** Exercise aim **
This task calls for copying every line in the data below that contains the word "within".

Dataset records

┄┄┄┄┄┄┄┄┄┄┄┄┄┄┄┄┄┄┄┄

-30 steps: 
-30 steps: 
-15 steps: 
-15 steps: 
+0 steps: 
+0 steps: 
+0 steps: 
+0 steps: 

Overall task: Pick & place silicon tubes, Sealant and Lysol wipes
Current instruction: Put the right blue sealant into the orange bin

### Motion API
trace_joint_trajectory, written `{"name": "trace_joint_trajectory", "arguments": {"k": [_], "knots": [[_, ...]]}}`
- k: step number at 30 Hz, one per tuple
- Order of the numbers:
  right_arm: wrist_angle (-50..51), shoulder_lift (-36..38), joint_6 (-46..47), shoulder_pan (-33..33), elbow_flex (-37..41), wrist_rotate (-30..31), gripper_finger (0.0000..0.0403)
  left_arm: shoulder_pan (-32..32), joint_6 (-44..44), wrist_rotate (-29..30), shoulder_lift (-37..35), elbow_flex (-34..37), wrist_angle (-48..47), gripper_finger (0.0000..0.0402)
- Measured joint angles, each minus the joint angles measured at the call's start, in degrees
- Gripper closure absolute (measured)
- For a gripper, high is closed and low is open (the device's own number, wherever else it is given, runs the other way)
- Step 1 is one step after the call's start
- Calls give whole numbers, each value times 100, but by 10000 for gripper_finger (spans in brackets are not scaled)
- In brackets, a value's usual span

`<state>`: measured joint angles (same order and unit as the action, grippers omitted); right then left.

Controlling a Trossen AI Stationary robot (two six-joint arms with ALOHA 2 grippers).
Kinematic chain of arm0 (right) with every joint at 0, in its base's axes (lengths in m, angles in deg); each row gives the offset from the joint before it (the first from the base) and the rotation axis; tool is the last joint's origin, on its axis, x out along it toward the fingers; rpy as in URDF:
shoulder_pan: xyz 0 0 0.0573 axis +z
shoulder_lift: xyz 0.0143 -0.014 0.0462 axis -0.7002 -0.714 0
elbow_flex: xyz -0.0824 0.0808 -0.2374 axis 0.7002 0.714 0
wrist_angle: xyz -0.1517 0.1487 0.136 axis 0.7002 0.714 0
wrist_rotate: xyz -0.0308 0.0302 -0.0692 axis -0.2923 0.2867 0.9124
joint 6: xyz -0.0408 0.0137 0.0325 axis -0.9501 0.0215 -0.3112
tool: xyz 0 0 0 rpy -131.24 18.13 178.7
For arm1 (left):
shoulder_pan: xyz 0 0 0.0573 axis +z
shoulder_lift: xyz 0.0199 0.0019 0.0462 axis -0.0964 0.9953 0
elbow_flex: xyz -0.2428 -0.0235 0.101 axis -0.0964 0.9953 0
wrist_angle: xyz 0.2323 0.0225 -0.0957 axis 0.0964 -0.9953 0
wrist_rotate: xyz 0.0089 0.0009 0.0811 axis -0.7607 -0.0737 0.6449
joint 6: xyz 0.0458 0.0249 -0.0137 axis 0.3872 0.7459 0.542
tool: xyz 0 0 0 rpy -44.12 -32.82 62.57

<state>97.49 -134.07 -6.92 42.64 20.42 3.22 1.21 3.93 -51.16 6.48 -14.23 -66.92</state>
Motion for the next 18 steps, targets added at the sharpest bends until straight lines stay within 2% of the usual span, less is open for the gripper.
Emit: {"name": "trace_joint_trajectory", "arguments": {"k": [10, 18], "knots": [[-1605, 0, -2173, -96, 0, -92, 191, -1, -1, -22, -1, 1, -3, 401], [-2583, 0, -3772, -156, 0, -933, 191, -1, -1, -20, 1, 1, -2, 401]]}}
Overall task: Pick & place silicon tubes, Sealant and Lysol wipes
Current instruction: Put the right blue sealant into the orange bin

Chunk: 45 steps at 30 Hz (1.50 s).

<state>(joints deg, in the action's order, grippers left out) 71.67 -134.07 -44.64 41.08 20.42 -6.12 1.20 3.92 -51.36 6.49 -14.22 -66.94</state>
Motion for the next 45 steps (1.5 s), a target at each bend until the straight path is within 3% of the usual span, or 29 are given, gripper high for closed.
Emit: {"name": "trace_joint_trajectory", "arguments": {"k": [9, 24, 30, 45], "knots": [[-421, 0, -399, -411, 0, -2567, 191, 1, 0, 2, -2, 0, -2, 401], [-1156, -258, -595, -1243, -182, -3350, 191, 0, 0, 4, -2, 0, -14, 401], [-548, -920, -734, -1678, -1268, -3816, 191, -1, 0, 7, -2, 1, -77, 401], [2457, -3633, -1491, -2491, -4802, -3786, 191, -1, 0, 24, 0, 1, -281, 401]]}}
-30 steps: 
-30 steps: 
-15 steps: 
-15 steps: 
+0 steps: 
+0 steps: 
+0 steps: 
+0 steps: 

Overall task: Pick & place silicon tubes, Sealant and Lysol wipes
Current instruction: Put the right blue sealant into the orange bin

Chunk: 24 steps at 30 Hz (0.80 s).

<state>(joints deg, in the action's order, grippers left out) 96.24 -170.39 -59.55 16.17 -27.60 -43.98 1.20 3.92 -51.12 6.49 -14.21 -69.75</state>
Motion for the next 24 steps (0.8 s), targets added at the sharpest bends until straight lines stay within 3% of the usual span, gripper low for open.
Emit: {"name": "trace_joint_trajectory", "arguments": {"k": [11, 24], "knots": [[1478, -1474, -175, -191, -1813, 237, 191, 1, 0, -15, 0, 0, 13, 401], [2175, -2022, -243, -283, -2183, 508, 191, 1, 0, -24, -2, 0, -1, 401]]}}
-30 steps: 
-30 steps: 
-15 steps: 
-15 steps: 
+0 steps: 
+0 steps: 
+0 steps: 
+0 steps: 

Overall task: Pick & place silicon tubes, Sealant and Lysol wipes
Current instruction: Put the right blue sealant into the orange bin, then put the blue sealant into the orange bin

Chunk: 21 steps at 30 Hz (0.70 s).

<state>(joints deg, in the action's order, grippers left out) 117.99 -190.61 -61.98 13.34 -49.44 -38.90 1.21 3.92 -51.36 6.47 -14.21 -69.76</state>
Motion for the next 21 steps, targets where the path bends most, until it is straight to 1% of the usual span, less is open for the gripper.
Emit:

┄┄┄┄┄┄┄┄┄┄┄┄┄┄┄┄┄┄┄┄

** Written answer **
Motion for the next 18 steps, targets added at the sharpest bends until straight lines stay within 2% of the usual span, less is open for the gripper.
Motion for the next 45 steps (1.5 s), a target at each bend until the straight path is within 3% of the usual span, or 29 are given, gripper high for closed.
Motion for the next 24 steps (0.8 s), targets added at the sharpest bends until straight lines stay within 3% of the usual span, gripper low for open.

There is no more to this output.